Wasser ist ein faszinierendes Element. Durchsichtig und von blosser Hand nicht zu halten. Gesammelt aber eine wuchtige Masse, sei es im Brunnen, im Fluss, im See oder im Meer. Am Wasser zu wohnen ist nicht nur sehr schön, sondern auch ein Privileg. Schaue ich bei uns aus dem Fenster, dann sehe ich auf die Thur. Jeden Morgen nach dem Aufstehen muss ich wissen, wie hoch sie ist – oder wie wenig Wasser sie führt. Das kann bekanntlich rasch wechseln. Wo wir gestern noch die grossen Kiesbänke am andern Ufer sahen, wo die Enten auf der kleinen Kiesbank an der Sonne lagen, fliesst heute nach einem Regen in der Nacht viel Wasser mit Ästen und Baumstämmen rheinwärts. Oder die Thur füllt gar schon das Vorland.

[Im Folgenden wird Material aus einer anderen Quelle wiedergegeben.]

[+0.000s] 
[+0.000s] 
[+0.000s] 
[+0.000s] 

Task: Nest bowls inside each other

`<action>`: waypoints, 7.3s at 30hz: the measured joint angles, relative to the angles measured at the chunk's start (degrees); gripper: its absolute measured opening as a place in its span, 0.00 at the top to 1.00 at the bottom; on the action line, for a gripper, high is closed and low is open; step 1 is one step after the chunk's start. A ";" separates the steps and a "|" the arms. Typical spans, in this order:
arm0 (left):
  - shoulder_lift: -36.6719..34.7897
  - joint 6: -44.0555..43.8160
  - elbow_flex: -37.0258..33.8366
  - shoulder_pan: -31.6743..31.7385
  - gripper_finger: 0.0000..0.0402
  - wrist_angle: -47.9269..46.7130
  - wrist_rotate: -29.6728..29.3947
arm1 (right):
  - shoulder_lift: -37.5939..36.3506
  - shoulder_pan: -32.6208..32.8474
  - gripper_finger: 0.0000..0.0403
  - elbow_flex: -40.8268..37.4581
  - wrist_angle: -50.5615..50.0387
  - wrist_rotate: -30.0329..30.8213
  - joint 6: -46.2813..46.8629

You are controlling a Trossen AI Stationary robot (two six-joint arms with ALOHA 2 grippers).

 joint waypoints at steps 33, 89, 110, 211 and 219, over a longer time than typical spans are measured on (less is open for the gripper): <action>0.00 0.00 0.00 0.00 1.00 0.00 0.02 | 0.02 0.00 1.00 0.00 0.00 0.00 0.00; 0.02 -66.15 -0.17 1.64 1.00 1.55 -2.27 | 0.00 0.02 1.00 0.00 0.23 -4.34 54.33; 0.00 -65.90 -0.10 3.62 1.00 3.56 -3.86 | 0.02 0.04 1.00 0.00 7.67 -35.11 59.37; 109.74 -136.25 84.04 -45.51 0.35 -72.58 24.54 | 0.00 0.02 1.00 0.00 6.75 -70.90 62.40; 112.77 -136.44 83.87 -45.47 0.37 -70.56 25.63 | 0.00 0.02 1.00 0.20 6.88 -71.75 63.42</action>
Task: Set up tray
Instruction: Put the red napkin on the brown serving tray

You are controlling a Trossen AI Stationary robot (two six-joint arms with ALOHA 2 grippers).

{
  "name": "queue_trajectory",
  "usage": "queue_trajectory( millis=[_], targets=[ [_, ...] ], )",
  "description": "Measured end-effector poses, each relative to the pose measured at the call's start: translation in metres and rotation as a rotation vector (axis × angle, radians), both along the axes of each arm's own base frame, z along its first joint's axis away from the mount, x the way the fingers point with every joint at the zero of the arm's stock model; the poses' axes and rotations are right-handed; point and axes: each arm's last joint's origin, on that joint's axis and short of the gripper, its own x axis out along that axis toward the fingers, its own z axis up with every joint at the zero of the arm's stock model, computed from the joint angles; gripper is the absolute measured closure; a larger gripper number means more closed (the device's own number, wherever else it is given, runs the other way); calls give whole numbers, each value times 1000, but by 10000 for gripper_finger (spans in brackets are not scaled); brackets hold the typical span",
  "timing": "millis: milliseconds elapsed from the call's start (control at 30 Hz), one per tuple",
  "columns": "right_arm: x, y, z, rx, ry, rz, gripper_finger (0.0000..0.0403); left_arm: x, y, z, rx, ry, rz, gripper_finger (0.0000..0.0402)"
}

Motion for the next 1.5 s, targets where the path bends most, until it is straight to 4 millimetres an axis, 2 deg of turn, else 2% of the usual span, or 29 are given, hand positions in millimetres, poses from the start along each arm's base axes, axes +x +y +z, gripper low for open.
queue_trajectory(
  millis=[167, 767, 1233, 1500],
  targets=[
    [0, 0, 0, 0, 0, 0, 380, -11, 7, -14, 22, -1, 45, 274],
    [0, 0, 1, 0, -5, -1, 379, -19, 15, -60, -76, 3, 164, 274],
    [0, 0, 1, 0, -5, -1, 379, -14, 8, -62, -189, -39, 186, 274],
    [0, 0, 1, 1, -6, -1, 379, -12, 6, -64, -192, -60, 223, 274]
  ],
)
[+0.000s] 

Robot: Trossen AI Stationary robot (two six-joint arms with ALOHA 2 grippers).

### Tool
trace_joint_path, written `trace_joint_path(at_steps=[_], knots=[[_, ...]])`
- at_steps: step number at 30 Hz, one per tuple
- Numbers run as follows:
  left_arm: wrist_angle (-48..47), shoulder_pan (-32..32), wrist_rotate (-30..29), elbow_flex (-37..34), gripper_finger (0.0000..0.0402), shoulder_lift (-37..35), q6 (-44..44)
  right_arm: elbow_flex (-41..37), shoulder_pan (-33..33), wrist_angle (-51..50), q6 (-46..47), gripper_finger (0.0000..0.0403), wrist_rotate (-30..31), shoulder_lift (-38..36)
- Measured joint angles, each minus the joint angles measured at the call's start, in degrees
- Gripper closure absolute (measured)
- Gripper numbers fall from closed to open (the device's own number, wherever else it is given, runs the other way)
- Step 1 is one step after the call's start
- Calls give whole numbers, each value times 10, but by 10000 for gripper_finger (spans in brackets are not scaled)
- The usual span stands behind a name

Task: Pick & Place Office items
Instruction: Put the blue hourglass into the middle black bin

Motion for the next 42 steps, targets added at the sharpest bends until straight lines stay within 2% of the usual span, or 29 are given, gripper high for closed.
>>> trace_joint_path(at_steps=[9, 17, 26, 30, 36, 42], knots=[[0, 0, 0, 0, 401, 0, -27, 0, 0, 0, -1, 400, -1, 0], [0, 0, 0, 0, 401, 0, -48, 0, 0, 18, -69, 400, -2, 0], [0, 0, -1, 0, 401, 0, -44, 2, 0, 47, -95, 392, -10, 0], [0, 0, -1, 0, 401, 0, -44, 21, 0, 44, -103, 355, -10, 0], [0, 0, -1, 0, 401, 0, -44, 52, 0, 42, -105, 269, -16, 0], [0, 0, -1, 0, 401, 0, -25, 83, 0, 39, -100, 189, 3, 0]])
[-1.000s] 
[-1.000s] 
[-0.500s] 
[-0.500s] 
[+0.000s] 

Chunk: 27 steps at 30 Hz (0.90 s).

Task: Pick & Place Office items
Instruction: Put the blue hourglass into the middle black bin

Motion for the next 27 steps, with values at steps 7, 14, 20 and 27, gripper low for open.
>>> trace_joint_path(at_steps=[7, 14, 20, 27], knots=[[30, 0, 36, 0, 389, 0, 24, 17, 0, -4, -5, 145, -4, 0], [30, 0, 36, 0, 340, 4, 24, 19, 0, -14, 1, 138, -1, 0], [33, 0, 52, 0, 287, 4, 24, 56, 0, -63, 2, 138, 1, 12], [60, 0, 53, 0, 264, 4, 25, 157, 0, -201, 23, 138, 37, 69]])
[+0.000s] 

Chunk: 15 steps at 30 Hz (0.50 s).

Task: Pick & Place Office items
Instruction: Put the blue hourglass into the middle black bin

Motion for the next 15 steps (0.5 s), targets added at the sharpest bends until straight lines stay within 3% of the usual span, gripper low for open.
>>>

Manchmal darf ich ein paar Tage an einem See verbringen. Am Hang über dem Lago Maggiore. Ich sehe auf den nördlichen Teil des Gewässers bis nach Italien, mitten drin die beiden Brissago-Inseln. Ein wunderbarer Ausblick! Wenn sich die Wellen kräuseln und südwärts gehen, bläst der Nordföhn – dann ist in der Regel schönes Wetter. Ob Thur oder Langensee: Aufs Wasser zu sehen, ist wohltuend und belebend.
Aber das Wasser kann auch gefährlich sein. Wenn bei uns zu viel davon vom Toggenburg her das Tal hinunter kommt, wenn die Thur über die Ufer tritt, kann es ungemütlich werden. Seit ich hier wohne, habe ich eine happige Überschwemmung erlebt, das war 1999. Das ganze Thur-Vorland war unter Wasser, auch die Felder daneben. Mit einem Mal wohnten wir an einem grossen See. Er war zwar nicht tief, aber Wasservögel schwammen darauf. Unsere Zufahrt war unter Wasser. Da bekamen wir eine Ahnung davon, wie rasch Wasser ganz unaufhaltsam ansteigen und vieles zerstören kann.
Mindestens so gefährlich ist kein sauberes Wasser – oder gar kein Wasser. Die Hilfsorganisation Helvetas fordert seit zwei Jahren ganz vehement «Wasser für alle». Das Süsswasser, das wir Menschen brauchen zum Trinken, für die Ernährung, für unsere Pflanzen und Tiere ist sehr ungleich verteilt auf der Welt. Viele Menschen haben zu wenig Wasser. Viele haben nur schmutzige Wassertümpel, werden krank davon – und sterben gar. Vor allem Kinder.
Nun sind meine Gedanken übers Wasser von der Faszination weitergegangen zu den grossen Sorgen vieler Menschen. Doch ich möchte mich weiter über das Wasser vor unserm Haus freuen können. Zum Glück gibt es Hilfswerke, die sich für Wasserprojekte einsetzen. Und diese kann man unterstützen – nicht mit Wasser, aber mit Geld.